The negative comments here about the SX-50 are extreme. I'm sure they are full of incorrect assumptions such as "use it only in bright daylight" "need a tripod" "tiny sensor" etc. CNET Asia notes the following about 1200mm use of the SX-50: "reasonably sharp images even when focused on a subject in dimly lit interiors" Although I suspect you don't want to push the iso above 600, if they have the IS done right, which the few hands on we have suggest that they do, it should be useable in medium light handheld at full zoom. Sensor matches most compacts.

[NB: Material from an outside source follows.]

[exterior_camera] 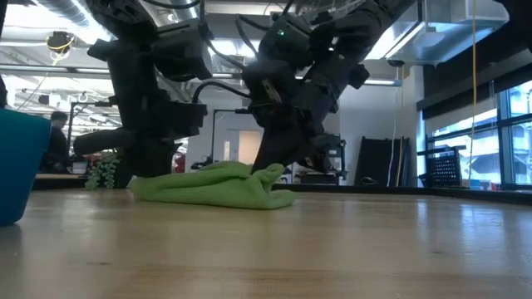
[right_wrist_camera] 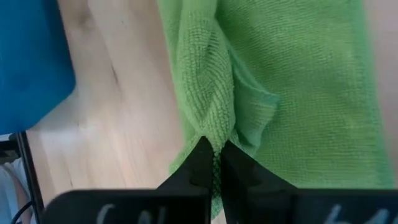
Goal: Fold microfiber towels
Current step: Fold the green microfiber cloth
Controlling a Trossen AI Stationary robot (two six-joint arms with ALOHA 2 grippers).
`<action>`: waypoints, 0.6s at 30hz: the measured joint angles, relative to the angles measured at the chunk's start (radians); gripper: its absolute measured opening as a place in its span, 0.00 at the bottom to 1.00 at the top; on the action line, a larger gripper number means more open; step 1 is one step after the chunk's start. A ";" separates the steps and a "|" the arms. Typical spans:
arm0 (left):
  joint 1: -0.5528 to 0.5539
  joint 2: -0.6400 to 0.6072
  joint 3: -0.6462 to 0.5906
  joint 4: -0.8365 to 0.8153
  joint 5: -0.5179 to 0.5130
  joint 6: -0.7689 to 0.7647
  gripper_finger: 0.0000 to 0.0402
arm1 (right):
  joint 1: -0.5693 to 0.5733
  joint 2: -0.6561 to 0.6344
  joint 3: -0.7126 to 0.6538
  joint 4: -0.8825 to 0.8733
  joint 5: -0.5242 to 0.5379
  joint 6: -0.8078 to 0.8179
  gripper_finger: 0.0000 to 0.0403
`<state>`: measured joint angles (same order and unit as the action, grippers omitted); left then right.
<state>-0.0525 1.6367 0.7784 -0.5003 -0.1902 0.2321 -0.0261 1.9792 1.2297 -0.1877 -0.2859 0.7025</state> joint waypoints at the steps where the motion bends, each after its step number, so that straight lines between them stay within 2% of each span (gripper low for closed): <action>1: 0.000 0.000 0.000 0.000 0.000 0.005 0.00 | -0.005 0.000 0.000 -0.004 0.000 0.000 0.03; 10: -0.002 0.001 0.003 -0.007 -0.016 0.007 0.00 | -0.038 0.023 -0.027 -0.026 0.005 0.023 0.03; 18: -0.007 -0.096 0.021 -0.040 -0.031 0.012 0.00 | -0.034 0.023 -0.026 -0.044 0.008 0.021 0.03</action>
<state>-0.0593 1.5411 0.7996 -0.5405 -0.2211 0.2445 -0.0597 2.0018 1.2034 -0.2320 -0.2783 0.7238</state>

In a larger sense the negative comments reflect poorly on the writers. This class of camera is very handy for a wide range of uses. Here it is merely a kind of secret society that knows that superzoom bashing is a door opener to the sanctum. So I want to go on record that I like superzooms and phone cams, not exclusively, but I think they make the photo world much richer with more possibilities for capturing interesting shots.
This looks very good. The faster focus and the wifi are welcome additions. I hope the high iso performance remains as good as it has been with the 5N and probably it will be.
Most of the negative comments here are just a deep disgruntlement at the notion that new is better than old, new technology, newer camera brands, but often it is, and looks to be here.